Q1. Explain the assumptions required to use ANOVA and provide examples of violations that could impact the validity of the results.

1.Independence: If the observations are not independent, the results of the ANOVA may be biased. For example, if you are comparing the exam scores of students from different schools, but the students within each school are not independent (e.g. they all took the same prep course), this violates the independence assumption.

2.Normality: If the data within each group is not normally distributed, this can lead to inaccurate results. For example, if you are comparing the blood pressure of two different groups, but the data within each group is heavily skewed, this violates the normality assumption.

3.Homogeneity of variance: If the variances of the groups being compared are not equal, the ANOVA results may be inaccurate. For example, if you are comparing the weight of apples from two different orchards, but one orchard uses a different fertilizer that causes the weights to vary more widely, this violates the homogeneity of variance assumption.

Q2. What are the three types of ANOVA, and in what situations would each be used?

1.One-Way ANOVA: This is the most basic type of ANOVA and is used when there is only one independent variable. It is used to compare the means of three or more groups to determine if there is a statistically significant difference between them. 

2.One-Way ANOVA: This is the most basic type of ANOVA and is used when there is only one independent variable. It is used to compare the means of three or more groups to determine if there is a statistically significant difference between them. 

3.Three-Way ANOVA: This type of ANOVA is used when there are three independent variables. It is used to determine if there is a significant interaction between all three independent variables on the dependent variable. 

Q3. What is the partitioning of variance in ANOVA, and why is it important to understand this concept?

Partitioning of variance in ANOVA refers to the breakdown of the total variance in the data into different sources of variation.

It is important to understand the concept of partitioning of variance in ANOVA because it helps to identify the sources of variation that are contributing to the differences observed between the groups.

Q4. How would you calculate the total sum of squares (SST), explained sum of squares (SSE), and residual sum of squares (SSR) in a one-way ANOVA using Python?

In [6]:
import pandas as pd
import statsmodels.api as sm
from statsmodels.formula.api import ols

# create a sample data frame
data = pd.DataFrame({'Group': ['A', 'A', 'B', 'B', 'C', 'C'],
                     'Values': [1, 2, 3, 4, 5, 6]})

# fit the one-way ANOVA model
model = ols('Values ~ Group', data).fit()

# calculate the total sum of squares (SST)
sst = ((data['Values'] - data['Values'].mean()) ** 2).sum()

# calculate the explained sum of squares (SSE)
sse = ((model.fittedvalues - data['Values'].mean()) ** 2).sum()

# calculate the residual sum of squares (SSR)
ssr = ((model.resid) ** 2).sum()

# print the results
print('SST:', sst)
print('SSE:', sse)
print('SSR:', ssr)


SST: 17.5
SSE: 16.000000000000007
SSR: 1.5


Q5. In a two-way ANOVA, how would you calculate the main effects and interaction effects using Python?

In [None]:
import statsmodels.api as sm
from statsmodels.formula.api import ols
import pandas as pd

# Load the data into a pandas DataFrame
data = pd.read_csv('data.csv')

# Fit the two-way ANOVA model with interaction
model = ols('response ~ C(factor1) + C(factor2) + C(factor1):C(factor2)', data).fit()

# Calculate the main effects and interaction effects
main_effects = sm.stats.anova_lm(model, typ=1)['sum_sq'][:-1]
interaction_effect = sm.stats.anova_lm(model, typ=2)['sum_sq'][-1]

print('Main effects:')
print(main_effects)

print('Interaction effect:')
print(interaction_effect)


Q6. Suppose you conducted a one-way ANOVA and obtained an F-statistic of 5.23 and a p-value of 0.02. What can you conclude about the differences between the groups, and how would you interpret these results?

The F-statistic indicates the ratio of between-group variance to within-group variance.
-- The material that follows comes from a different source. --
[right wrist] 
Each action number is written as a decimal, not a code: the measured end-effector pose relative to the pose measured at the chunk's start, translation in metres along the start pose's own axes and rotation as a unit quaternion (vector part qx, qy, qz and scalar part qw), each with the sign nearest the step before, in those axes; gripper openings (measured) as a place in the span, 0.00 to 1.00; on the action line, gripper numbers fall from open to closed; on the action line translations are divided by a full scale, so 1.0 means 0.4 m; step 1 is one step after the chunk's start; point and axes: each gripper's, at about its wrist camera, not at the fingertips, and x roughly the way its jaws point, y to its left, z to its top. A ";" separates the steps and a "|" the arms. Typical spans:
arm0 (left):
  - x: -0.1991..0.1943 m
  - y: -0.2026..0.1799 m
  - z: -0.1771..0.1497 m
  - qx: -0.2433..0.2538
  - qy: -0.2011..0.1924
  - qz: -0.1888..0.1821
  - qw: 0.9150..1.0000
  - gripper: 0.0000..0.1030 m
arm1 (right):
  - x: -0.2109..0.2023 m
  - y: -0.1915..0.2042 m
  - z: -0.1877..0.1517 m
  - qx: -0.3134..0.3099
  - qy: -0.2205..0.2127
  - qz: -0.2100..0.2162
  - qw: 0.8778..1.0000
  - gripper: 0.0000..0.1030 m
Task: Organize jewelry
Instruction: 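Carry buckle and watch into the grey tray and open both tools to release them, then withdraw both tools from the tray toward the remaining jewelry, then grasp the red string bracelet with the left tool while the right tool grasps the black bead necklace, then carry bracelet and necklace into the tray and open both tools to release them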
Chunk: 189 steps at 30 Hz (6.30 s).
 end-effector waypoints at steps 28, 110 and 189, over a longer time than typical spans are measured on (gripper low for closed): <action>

A large F-statistic indicates that the between-group variance is larger than the within-group variance, which means that there are significant differences between the groups. The p-value of 0.02 indicates that the probability of obtaining such a large F-statistic by chance alone is only 2%, which is considered statistically significant at the commonly used significance level of 0.05.To interpret these results, you could say something like: "The results of the one-way ANOVA indicated significant differences between the groups (F(2, 27) = 5.23, p = 0.02). 

Q7. In a repeated measures ANOVA, how would you handle missing data, and what are the potential consequences of using different methods to handle missing data?

1.Pairwise deletion: This method involves excluding any cases with missing data from the analysis.

2.Mean imputation: This method involves replacing missing values with the mean of the observed values for that variable. 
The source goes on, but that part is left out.